The socio-psychological characteristics of social action are correlated with such phenomena as the perception of the social action of the immediate environment; its role in motivating social action; the individual’s awareness of belonging to a certain group as a motivating factor; the role of the reference group; mechanisms of social control of an individual’s social actions.

Deed is a personal form of behavior in which independent choice goals and methods of behavior, often contrary to generally accepted rules. Actions are not automatisms, reflexes, ballistic movements, actions - impulsive, habitual, heteronomic (carried out according to orders, service instructions, external requirements, according to a prescribed role).

An act includes a creative act of choosing goals and means of behavior, which sometimes comes into conflict with the established, habitual, routine. An act acts as a personally meaningful, personally constructed and personally implemented behavior (action or inaction) aimed at resolving the conflict. According to M. According to M. Bakhtin, an act has such mandatory properties as axiology (non-technical), responsibility, uniqueness, and eventfulness. The act arises due to the formation of self-awareness in adolescence (L. S. Vygotsky).

An act as the basic unit of social behavior is characterized by the presence internal plan action, which represents a consciously developed intention, a forecast of the expected result and its consequences. An act can be expressed: by action or inaction; position expressed in words; an attitude towards something, formalized in the form of a gesture, a look, a tone of speech, a semantic subtext; action aimed at overcoming physical obstacles and searching for truth.

When evaluating an action, you need to take into account the system social norms accepted in this society. The moral meaning of the action is important for the action; the action itself should be considered as a way of carrying out the action in a specific situation. Actions are included in the system of moral relations of society, and through them - in the system of all social relations.

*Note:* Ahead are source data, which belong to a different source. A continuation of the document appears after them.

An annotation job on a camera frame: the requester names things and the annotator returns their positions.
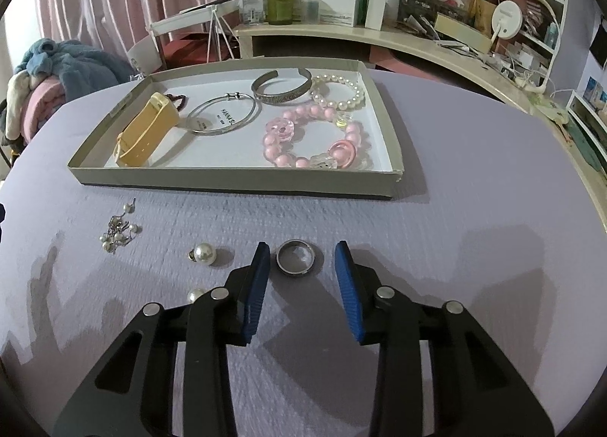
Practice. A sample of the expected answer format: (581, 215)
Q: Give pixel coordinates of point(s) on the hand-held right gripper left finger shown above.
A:
(253, 294)

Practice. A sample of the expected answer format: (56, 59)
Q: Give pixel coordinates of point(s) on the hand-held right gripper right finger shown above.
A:
(351, 294)

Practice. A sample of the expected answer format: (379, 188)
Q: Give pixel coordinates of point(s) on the shallow grey cardboard tray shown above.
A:
(227, 152)

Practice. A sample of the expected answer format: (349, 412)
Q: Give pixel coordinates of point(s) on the thin silver bangle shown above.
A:
(223, 126)

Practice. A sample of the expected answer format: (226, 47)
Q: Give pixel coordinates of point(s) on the yellow wrist watch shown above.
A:
(144, 133)

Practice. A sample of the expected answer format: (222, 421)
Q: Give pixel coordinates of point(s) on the small pearl earring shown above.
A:
(193, 295)

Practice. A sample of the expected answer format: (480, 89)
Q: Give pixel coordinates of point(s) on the large pearl earring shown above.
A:
(206, 254)

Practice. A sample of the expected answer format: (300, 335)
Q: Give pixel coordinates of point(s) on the cluster of pearl earrings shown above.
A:
(118, 238)

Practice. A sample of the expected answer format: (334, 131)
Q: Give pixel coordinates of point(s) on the purple table cloth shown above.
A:
(474, 181)

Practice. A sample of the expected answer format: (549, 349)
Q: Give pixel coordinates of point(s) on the white printed cup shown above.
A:
(140, 60)

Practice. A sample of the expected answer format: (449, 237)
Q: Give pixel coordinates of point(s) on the white chair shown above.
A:
(189, 19)

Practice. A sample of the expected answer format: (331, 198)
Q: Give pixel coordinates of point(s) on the pink rolled blanket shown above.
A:
(42, 105)

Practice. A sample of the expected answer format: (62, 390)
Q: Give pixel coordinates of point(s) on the green glass jar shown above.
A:
(279, 10)

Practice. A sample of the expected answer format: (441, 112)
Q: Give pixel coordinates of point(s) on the flat cream box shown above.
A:
(462, 31)

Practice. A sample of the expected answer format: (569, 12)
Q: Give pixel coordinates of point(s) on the blue fleece blanket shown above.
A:
(80, 60)

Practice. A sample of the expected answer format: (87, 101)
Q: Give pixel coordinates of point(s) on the tall white box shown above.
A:
(378, 0)

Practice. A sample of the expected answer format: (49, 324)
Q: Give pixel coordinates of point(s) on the cream cloth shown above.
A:
(19, 100)

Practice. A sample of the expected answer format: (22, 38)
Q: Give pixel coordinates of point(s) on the round white mirror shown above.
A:
(507, 22)

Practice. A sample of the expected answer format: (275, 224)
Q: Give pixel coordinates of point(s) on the gold box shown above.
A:
(484, 10)

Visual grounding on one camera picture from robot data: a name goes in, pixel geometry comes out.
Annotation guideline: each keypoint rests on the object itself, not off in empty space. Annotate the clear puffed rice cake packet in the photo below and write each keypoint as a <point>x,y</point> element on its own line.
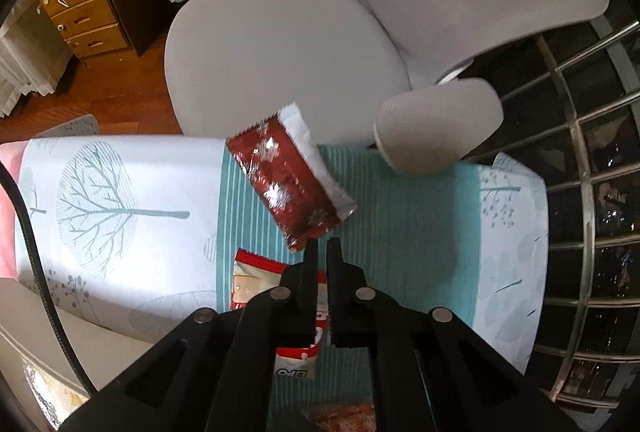
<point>340,418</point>

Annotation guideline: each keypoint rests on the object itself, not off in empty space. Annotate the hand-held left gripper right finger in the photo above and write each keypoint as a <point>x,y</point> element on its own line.
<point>345,307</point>

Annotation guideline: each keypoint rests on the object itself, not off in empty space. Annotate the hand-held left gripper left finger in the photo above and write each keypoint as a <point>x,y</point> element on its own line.
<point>300,302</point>

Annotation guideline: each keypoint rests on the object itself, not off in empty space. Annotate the dark red cookie packet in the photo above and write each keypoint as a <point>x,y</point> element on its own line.
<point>285,182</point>

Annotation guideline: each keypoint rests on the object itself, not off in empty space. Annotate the clear bread packet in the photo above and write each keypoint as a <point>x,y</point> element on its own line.
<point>50,392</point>

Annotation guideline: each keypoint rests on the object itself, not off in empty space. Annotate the white plastic storage tray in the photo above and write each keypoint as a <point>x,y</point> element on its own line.
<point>115,362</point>

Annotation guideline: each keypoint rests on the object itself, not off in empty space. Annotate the red white wafer packet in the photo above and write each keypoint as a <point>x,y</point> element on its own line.
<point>250,279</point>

Act is a set of actions. In an act as an element of a person’s social behavior, activity is realized that has high social significance and effectiveness. The subject himself bears responsibility for socially significant results, even if it goes beyond his intentions. The responsibility of an individual is expressed in his ability to foresee the social and psychological consequences of his own activity and is based on socio-historical criteria for their assessment.

The purpose of an individual’s social behavior is to transform the world around him, to bring about social changes in society, socio-psychological phenomena in a group, and personal transformations of a person. The result of social behavior is the formation and development of interactions and relationships of the individual with other people and various communities. The variety of forms of social connections and relationships of an individual as a social and multifaceted phenomenon determines the types of his social behavior.

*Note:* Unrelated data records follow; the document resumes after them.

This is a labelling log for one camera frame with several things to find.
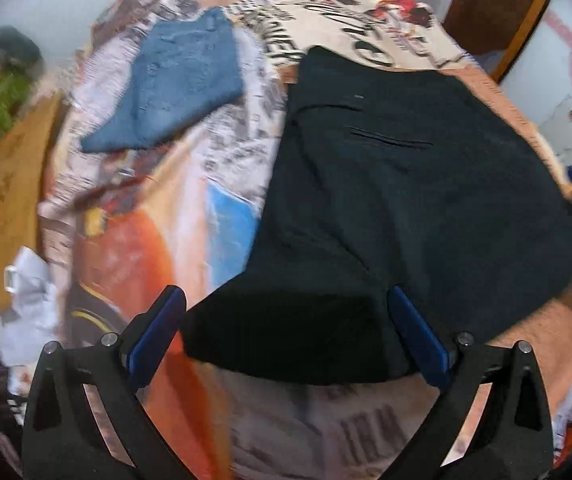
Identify frosted sliding wardrobe door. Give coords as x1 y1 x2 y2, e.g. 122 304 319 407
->
506 0 572 111

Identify white crumpled cloth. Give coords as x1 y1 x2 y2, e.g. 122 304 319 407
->
0 246 66 366

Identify black pants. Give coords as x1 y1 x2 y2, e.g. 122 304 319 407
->
181 46 572 386

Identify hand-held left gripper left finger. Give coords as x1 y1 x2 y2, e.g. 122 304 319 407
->
22 285 187 480

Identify printed blanket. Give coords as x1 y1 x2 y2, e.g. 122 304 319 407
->
0 0 572 480

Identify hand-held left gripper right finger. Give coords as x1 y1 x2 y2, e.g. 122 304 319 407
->
388 287 554 480

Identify wooden door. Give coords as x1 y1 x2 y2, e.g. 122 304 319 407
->
443 0 559 83

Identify blue jeans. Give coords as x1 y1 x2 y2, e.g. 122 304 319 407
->
80 7 244 153

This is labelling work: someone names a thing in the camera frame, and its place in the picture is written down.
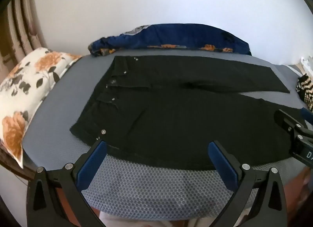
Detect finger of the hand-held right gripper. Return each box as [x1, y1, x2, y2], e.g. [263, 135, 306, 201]
[301, 108, 313, 130]
[274, 109, 303, 136]

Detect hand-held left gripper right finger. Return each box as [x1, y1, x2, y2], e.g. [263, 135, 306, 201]
[208, 140, 288, 227]

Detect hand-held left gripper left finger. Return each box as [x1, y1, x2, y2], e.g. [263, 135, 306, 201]
[26, 140, 107, 227]

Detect black pants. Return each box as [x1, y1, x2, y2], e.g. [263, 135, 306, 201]
[70, 55, 306, 171]

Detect black cream knitted cloth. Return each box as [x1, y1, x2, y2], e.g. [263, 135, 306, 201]
[296, 74, 313, 113]

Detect white cloth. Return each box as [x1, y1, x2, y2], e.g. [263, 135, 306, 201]
[300, 56, 313, 76]

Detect grey mesh mattress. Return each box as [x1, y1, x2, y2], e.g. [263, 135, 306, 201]
[22, 46, 313, 220]

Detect white orange floral pillow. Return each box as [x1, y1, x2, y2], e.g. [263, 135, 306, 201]
[0, 47, 84, 169]

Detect blue floral blanket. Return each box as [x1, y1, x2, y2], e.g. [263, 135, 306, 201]
[88, 23, 252, 57]

The basis for the socio-psychological classification of types of social behavior are the following criteria:

  • 1) spheres of existence– nature, society, people (production, labor, socio-political, religious, cultural, everyday, leisure, family);
  • 2) social structure of society(class behavior of social layers and strata; ethnic behavior, socio-professional, sex-role, gender, family, reproductive, etc.);
  • 3) urbanization process(ecological, migration);
  • 4) system of social relations(production behavior (labor, professional), economic behavior (consumer behavior, distribution behavior, exchange behavior, entrepreneurial, investment, etc.); socio-political behavior (political activity, behavior towards authorities, bureaucratic behavior, electoral behavior and etc.); legal behavior(law-abiding, illegal, deviant, deviant, criminal); moral behavior (ethical, moral, immoral, immoral behavior, etc.); religious behavior);
  • 5) subject of social behavior (social behavior, mass, group, collective, cooperative, corporate, professional, ethnic, family, individual and personal behavior);
  • 6) activity-passivity of personality(passive, adaptive, conformal, adaptive, stereotypical, standard, active, aggressive, consumer, production, creative, innovative, prosocial, procreative, behavior to help other people, behavior to assign responsibility or attribution behavior);
  • 7) way of expression(verbal, non-verbal, demonstration, role-playing, communicative, real, expected behavior, indicative, instinctive, reasonable, tactful, contact);
  • 8) implementation time(impulsive, variable, long-term).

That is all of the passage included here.